I officially had a clean slate when I rejoined the outside world at the end of my sixty days, but there was a large part of me that wondered if I was ready. Rehab was safe. The people there could be annoying, but they meant well. My family paid a lot to have me stay there and I could grudgingly admit that it’d helped, but going home meant seeing the faces of people that I’d hurt. The letters kept them at a distance and it was all too easy to accept an apology when the person wasn’t in your face.

There was also the fact that I was going home to no job and no place to live. I couldn’t stay with Mom for long without wanting to escape, and I had no idea how to fill my days. I’d have to find a job eventually, though the club's sale had made a decent profit so it wasn’t like I needed the money. Filling my days with something other than partying was going to be my biggest problem. I didn’t want to work in finance. It was too high pressure, and was what had started the heavy drinking in the first place. There wasn’t much else that I was trained for and nothing that interested me enough to want to go back to college, though I could afford to do that if I found something I wanted.

It made me think about what I could do. Maybe I could buy an apartment and just get a job in a kitchen or something. I could cook, except chefs didn’t have the greatest reputation when it came to drinking, so unless it was a café, then that was a bad idea. I wasn’t the greatest with people, so retail and food service were probably out. Plus I didn’t want to be around alcohol a lot if there were stressors that could cause a relapse.

My options were limited and it was beyond frustrating to hit thirty and have to start over. I mean, thirty wasn’t old but most people my age seemed to have their shit together, right?

I spent the ride back into the city dwelling on what was ahead. Tomorrow I’d look for somewhere else to live and do what Will did. When our father died, he invested the inheritance we’d gotten on a property. Then I’d look for a job that I wouldn’t mind doing, reminding myself that I was lucky and privileged to have money and not have to worry about making rent.
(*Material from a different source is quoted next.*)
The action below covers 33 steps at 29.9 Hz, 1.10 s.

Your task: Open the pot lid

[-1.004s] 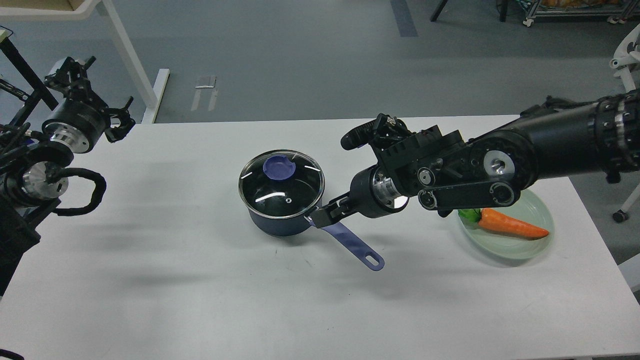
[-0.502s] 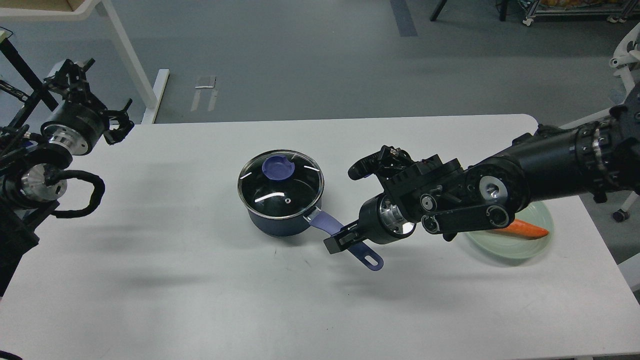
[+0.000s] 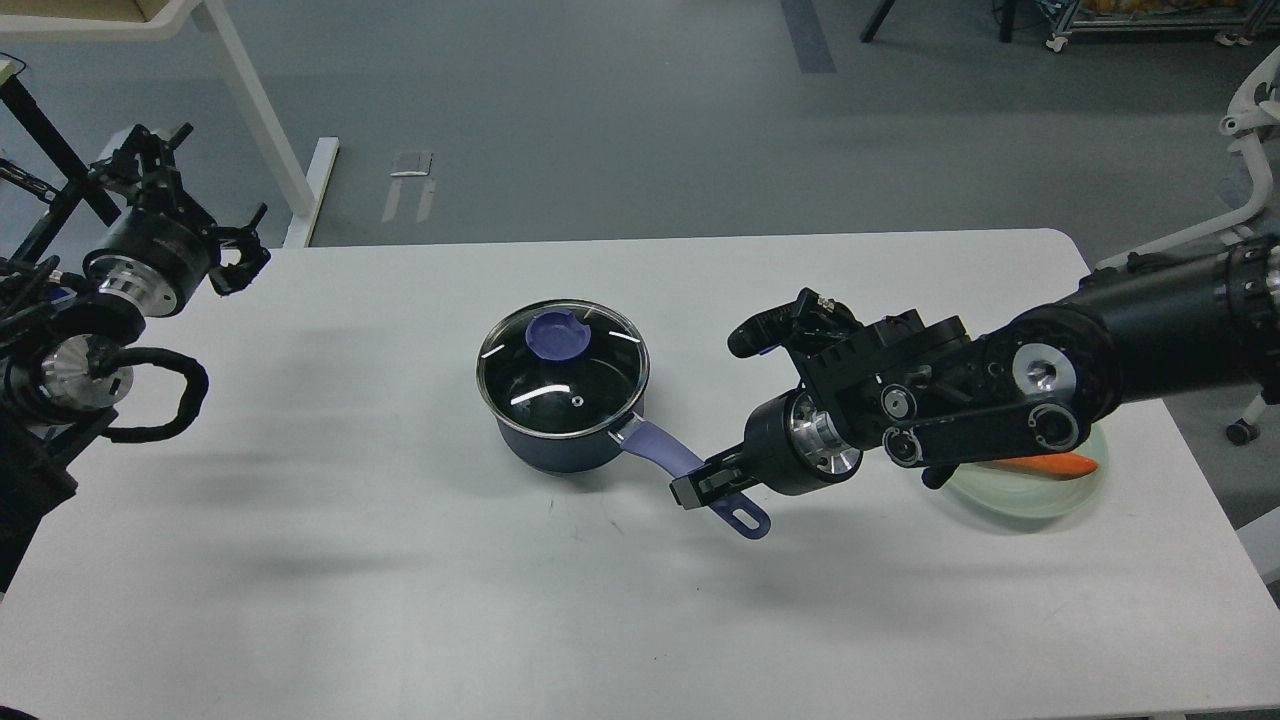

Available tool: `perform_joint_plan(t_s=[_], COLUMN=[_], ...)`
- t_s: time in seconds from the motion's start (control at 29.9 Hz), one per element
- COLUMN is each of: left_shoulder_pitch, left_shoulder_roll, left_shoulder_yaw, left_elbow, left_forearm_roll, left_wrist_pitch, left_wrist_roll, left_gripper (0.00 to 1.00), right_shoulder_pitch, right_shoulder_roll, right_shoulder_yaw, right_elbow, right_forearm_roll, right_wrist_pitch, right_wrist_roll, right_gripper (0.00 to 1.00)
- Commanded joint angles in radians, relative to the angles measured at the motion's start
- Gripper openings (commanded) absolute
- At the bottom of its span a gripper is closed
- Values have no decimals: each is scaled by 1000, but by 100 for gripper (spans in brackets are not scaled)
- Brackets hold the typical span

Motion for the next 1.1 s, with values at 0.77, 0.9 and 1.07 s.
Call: perform_joint_plan(t_s=[0.77,0.9,1.07], left_shoulder_pitch=[-64,-109,-185], left_shoulder_roll=[-9,-9,-22], left_shoulder_yaw=[-2,-3,-5], left_elbow=[-57,-170,-307], left_forearm_roll=[275,501,789], left_wrist_pitch=[12,34,139], left_wrist_roll=[5,-2,-5], left_gripper=[99,99,99], right_shoulder_pitch=[14,14,12], right_shoulder_roll=[-23,-23,-20], right_shoulder_yaw=[-3,-3,-3], right_elbow=[16,16,18], right_forearm_roll=[0,-2,0], right_wrist_pitch=[17,17,17], right_wrist_roll=[-2,-2,-2], right_gripper=[20,20,19])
Mom met the town car when it pulled up in front of the main entrance of her house. The sprawling mansion didn’t suit her. It was ostentatious and gaudy. If Dad hadn’t been so proud of it, I’m sure she would have sold it by now and moved to the lake cabin that suited her better.
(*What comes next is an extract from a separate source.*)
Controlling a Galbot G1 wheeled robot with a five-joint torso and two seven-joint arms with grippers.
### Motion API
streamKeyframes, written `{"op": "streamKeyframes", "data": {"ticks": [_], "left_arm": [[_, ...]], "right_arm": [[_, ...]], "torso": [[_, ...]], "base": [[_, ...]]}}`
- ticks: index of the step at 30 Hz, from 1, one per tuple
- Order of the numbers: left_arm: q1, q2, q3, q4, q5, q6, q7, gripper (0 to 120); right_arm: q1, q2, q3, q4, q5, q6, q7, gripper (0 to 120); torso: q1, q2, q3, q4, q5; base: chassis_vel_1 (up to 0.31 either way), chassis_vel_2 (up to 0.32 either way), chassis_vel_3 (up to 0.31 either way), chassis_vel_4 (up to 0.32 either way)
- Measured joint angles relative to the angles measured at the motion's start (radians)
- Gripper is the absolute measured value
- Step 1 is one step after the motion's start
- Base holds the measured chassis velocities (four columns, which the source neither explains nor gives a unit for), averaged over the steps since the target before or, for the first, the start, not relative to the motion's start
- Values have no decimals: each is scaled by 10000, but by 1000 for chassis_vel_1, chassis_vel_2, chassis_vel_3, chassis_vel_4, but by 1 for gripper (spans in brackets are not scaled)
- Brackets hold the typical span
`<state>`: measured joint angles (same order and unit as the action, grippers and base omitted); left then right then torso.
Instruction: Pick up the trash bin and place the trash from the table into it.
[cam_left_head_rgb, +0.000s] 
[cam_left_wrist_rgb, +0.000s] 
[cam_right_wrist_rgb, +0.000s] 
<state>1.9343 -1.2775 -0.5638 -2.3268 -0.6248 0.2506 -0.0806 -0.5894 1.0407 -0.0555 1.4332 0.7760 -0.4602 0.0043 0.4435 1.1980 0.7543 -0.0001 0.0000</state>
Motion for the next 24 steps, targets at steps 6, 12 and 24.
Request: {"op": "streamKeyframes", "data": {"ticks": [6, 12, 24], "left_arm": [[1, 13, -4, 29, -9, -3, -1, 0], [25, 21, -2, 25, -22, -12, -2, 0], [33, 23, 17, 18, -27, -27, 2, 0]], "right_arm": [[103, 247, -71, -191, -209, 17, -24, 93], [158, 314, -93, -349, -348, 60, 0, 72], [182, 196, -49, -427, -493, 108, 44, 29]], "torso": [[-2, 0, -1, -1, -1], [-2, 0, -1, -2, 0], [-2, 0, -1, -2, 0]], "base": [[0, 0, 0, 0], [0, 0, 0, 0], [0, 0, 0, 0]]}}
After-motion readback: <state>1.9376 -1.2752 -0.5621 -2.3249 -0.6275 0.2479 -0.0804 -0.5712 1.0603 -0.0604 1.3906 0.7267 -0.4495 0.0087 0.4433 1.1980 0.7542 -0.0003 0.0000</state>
“Hello darling,” she said, pulling me into a hug as soon as I was free of the car. Holding me at arm’s length after our brief embrace, she ran an assessing eye over me. “The gym seems to be working wonders on you, sweetheart. You look so well!”
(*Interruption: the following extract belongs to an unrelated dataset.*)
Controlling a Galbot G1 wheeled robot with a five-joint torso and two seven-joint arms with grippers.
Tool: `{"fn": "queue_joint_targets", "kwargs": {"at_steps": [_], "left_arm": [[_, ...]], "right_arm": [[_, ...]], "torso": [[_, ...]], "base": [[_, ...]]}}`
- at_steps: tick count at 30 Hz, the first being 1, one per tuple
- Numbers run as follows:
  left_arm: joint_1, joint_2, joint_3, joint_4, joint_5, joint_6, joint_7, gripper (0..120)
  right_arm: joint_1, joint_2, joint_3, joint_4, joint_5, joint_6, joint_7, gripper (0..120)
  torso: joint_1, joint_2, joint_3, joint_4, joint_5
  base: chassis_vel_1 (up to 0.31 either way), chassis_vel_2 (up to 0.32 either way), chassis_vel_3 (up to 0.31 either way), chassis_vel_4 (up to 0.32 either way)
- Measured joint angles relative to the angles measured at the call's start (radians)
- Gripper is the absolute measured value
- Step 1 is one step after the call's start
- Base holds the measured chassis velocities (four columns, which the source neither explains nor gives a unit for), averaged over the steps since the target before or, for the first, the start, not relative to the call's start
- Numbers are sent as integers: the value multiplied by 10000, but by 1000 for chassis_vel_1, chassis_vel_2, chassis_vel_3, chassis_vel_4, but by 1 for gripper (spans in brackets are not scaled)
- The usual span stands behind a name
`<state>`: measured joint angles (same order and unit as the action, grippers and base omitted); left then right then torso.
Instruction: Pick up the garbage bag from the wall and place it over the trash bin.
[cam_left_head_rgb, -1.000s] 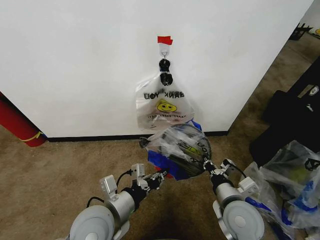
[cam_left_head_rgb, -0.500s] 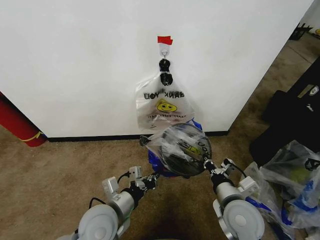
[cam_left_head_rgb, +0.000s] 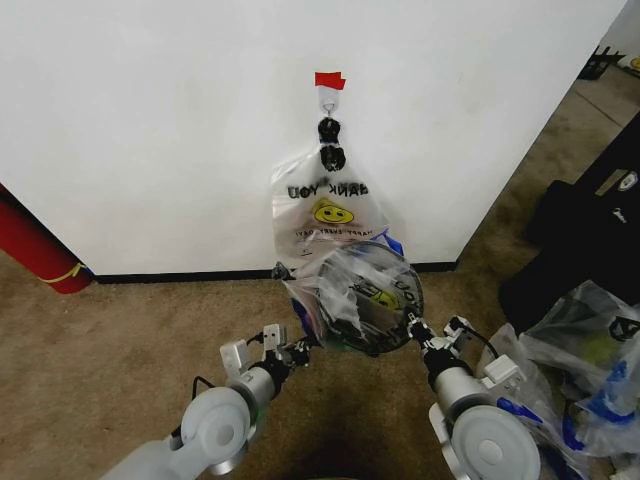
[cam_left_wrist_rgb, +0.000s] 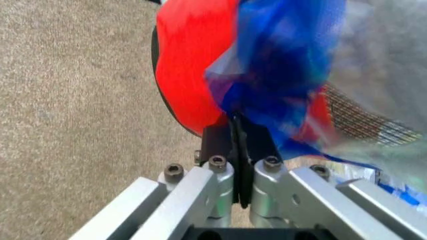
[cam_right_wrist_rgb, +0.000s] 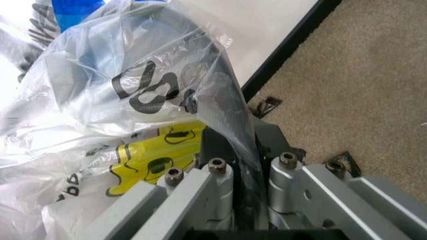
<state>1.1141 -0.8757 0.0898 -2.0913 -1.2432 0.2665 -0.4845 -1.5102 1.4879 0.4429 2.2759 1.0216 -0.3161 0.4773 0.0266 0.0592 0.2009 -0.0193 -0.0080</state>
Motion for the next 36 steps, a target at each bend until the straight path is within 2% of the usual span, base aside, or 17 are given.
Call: {"fn": "queue_joint_targets", "kwargs": {"at_steps": [4, 5, 11, 12, 18, 19, 21, 23, 26, 27, 32, 33, 36], "left_arm": [[422, 213, -139, -443, 520, 300, -11, 18], [422, 213, -139, -443, 520, 300, -11, 18], [1258, 684, -563, -1324, 896, 517, 19, 43], [1258, 684, -563, -1324, 896, 517, 19, 43], [1763, 884, -1804, -2257, 687, 505, -206, 69], [1763, 884, -1804, -2257, 687, 505, -206, 69], [1741, 885, -2347, -2468, 295, 488, -310, 76], [1530, 938, -2791, -2605, -179, 463, -380, 86], [923, 1012, -2822, -2636, -579, 436, -386, 97], [923, 1012, -2822, -2636, -579, 436, -386, 97], [-574, 988, -1951, -2410, -764, 448, 21, 100], [-574, 988, -1951, -2410, -764, 448, 21, 100], [-1592, 994, -1285, -2016, -872, 523, 387, 100]], "right_arm": [[66, 53, -38, -178, -94, 1, -20, 1], [66, 53, -38, -178, -94, 1, -20, 1], [247, -48, -23, -540, -221, 28, -61, 1], [247, -48, -23, -540, -221, 28, -61, 1], [397, -365, -27, -947, -683, 86, -204, 1], [397, -365, -27, -947, -683, 86, -204, 1], [383, -538, -81, -1068, -1068, 128, -484, 1], [353, -820, -154, -1179, -1626, 212, -941, 1], [325, -1467, -261, -1317, -2429, 491, -1903, 1], [325, -1467, -261, -1317, -2429, 491, -1903, 1], [300, -2761, -298, -1645, -3340, 1138, -3248, 1], [300, -2761, -298, -1645, -3340, 1138, -3248, 1], [226, -3225, -273, -1787, -3745, 1528, -3862, 1]], "torso": [[0, 0, 0, 1, 0], [0, 0, 0, 1, 0], [0, 0, 0, 1, 0], [0, 0, 0, 1, 0], [-1, 0, 0, 1, 0], [-1, 0, 0, 1, 0], [-1, 0, 0, 1, 1], [-1, 0, 0, 1, 1], [-1, 0, 0, 1, 1], [-1, 0, 0, 1, 1], [-1, 0, 0, 0, 1], [-1, 0, 0, 0, 1], [0, 0, 1, 0, 2]], "base": [[0, 0, 0, 0], [0, 0, 0, 0], [0, 0, 0, 0], [0, 0, 0, 0], [0, 0, 0, 0], [0, 0, 0, 0], [0, 0, 0, 0], [0, 0, 0, 0], [0, 0, 0, 0], [0, 0, 0, 0], [0, 0, 0, 0], [0, 0, 0, 0], [0, 0, 0, 0]]}}
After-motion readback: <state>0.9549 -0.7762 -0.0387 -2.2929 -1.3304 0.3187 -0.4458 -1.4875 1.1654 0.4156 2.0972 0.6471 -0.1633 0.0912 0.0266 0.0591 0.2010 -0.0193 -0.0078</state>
“You saw me two weeks ago at your last visit, Mom.”

“And in that time, you look different. I do hope you aren’t overdoing it. Too muscly isn’t attractive.” She looked up at the gathering clouds. “It looks like rain, let’s go inside and…”

Already I felt trapped and wanted something to shut off the noise in my head. I cut her off. “Could we start looking at properties? I’d like to buy a house and you helped so much with Will and Alex’s places.”

She smiled at me but her eyes were sad. “Of course!”

I hated to hurt her, but this house held too many memories for it to be a place where I could have the clean slate that rehab had promoted. The sooner I was in my own space, the better.